**Work order:**
Tally the lines below that contain the word "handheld", then give the tally alone.
┌────────
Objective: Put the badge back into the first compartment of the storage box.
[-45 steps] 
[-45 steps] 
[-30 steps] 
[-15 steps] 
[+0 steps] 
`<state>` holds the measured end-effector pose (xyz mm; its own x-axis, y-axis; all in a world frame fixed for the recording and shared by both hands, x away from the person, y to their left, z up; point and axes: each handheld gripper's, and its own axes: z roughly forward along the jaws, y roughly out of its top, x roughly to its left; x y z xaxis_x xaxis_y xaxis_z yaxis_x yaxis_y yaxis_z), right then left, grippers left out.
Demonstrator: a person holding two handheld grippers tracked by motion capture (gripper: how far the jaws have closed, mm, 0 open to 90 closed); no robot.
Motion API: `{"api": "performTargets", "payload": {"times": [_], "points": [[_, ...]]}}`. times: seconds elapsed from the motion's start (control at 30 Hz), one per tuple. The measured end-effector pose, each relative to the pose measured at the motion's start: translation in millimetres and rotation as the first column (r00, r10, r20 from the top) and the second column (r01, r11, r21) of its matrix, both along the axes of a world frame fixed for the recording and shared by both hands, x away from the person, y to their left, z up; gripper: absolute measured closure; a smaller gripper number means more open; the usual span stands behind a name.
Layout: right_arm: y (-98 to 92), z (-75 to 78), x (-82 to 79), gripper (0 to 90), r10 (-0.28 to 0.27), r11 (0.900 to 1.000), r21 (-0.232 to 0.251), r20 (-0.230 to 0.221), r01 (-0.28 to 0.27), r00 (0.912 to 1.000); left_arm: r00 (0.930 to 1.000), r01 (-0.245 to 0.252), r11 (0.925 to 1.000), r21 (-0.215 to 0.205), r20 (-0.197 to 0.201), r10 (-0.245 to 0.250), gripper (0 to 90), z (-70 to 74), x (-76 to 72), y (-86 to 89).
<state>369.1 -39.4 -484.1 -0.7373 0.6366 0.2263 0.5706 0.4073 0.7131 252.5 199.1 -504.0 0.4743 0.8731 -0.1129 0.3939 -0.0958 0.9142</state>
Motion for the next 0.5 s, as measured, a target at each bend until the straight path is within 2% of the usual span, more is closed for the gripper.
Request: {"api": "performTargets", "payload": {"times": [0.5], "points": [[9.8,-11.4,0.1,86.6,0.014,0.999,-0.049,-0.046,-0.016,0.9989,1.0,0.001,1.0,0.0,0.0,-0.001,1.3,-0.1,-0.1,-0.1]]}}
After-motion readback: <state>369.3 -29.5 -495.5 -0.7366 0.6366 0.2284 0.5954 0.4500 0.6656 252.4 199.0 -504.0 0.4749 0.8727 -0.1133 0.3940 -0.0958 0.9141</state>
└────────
**Solution:**
2